**Instructions for the task**
Look through the listing below, find every line with the string "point", and copy it.

**Material for this exercise**
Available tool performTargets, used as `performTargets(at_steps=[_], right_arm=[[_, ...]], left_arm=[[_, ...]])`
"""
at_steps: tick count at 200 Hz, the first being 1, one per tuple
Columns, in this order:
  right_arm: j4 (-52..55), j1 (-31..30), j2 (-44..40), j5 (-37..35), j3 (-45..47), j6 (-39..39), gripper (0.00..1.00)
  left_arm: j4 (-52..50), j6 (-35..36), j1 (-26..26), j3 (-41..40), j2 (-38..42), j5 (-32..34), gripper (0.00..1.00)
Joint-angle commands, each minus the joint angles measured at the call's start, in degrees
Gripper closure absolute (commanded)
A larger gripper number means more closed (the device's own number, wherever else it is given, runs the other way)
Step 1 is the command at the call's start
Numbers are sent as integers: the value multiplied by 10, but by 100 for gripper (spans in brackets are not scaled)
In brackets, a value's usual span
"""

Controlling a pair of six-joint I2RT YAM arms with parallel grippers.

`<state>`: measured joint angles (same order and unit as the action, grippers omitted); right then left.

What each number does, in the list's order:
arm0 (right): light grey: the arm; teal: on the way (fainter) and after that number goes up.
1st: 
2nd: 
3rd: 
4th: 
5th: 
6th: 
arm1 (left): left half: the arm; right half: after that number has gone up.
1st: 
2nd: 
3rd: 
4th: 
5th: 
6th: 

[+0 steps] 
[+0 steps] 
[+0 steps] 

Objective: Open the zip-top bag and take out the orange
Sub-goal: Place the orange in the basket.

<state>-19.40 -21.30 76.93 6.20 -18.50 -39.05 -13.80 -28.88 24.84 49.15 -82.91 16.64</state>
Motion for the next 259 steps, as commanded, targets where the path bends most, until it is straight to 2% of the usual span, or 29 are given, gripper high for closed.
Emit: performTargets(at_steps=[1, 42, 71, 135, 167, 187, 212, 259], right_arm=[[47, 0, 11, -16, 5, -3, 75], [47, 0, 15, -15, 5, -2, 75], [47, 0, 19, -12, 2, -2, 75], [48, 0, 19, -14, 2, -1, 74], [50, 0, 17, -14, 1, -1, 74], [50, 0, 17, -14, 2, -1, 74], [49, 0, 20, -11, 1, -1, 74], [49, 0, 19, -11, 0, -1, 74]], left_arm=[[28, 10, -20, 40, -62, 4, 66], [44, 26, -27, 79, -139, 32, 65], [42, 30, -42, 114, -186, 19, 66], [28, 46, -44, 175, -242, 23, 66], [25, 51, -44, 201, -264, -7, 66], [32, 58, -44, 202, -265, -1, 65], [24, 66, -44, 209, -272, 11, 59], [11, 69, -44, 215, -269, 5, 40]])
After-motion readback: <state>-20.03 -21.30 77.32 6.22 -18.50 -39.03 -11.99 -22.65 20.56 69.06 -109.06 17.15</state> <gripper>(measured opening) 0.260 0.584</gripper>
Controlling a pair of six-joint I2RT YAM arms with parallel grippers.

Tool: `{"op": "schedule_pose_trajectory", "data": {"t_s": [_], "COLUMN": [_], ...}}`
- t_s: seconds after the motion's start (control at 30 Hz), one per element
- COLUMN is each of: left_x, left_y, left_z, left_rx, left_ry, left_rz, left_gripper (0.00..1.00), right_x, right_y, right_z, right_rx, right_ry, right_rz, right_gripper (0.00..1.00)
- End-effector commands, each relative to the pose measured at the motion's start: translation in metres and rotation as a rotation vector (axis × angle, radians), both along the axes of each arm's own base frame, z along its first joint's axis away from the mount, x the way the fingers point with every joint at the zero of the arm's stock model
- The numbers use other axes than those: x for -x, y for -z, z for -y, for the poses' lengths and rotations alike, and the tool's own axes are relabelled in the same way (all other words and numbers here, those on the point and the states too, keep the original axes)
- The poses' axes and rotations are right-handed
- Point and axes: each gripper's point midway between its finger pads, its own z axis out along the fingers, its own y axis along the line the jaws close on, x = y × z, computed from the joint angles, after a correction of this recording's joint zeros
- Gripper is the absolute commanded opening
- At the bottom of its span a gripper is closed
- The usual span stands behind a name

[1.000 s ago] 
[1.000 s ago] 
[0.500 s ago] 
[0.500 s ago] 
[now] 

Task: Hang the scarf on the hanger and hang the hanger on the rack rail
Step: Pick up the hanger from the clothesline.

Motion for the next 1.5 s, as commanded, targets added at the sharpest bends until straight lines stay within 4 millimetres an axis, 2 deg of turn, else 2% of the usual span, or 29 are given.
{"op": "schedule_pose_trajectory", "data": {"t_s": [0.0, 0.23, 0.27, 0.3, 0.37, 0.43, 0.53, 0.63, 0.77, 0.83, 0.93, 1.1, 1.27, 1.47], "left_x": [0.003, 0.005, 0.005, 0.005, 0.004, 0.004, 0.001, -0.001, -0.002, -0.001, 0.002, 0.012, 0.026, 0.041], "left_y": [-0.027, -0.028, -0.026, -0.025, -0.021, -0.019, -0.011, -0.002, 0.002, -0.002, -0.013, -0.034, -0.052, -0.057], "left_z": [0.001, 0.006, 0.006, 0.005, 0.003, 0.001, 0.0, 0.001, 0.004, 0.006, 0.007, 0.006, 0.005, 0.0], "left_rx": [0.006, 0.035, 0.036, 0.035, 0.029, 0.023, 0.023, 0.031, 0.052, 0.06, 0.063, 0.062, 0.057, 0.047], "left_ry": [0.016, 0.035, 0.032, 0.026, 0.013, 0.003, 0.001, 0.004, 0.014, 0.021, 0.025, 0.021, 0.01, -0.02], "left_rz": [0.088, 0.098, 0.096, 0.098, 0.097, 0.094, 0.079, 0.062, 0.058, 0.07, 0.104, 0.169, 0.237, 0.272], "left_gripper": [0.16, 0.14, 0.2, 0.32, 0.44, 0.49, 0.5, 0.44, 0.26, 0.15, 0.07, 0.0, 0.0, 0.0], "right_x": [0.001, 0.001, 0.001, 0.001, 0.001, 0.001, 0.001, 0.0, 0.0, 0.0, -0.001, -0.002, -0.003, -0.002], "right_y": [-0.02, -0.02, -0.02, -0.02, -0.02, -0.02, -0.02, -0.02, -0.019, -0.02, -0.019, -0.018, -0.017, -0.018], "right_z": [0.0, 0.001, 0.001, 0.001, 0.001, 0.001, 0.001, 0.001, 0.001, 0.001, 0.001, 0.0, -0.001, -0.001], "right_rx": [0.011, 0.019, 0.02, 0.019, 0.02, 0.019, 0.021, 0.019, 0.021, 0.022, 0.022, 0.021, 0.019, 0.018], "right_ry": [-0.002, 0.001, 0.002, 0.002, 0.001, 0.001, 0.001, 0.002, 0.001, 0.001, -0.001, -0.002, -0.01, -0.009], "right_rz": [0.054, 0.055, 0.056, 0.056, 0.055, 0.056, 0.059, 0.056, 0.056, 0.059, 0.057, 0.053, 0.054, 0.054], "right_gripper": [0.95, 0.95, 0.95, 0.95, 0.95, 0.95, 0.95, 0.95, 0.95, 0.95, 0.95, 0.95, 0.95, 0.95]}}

**Output of the exercise**
- End-effector commands, each relative to the pose measured at the motion's start: translation in metres and rotation as a rotation vector (axis × angle, radians), both along the axes of each arm's own base frame, z along its first joint's axis away from the mount, x the way the fingers point with every joint at the zero of the arm's stock model
- The numbers use other axes than those: x for -x, y for -z, z for -y, for the poses' lengths and rotations alike, and the tool's own axes are relabelled in the same way (all other words and numbers here, those on the point and the states too, keep the original axes)
- Point and axes: each gripper's point midway between its finger pads, its own z axis out along the fingers, its own y axis along the line the jaws close on, x = y × z, computed from the joint angles, after a correction of this recording's joint zeros

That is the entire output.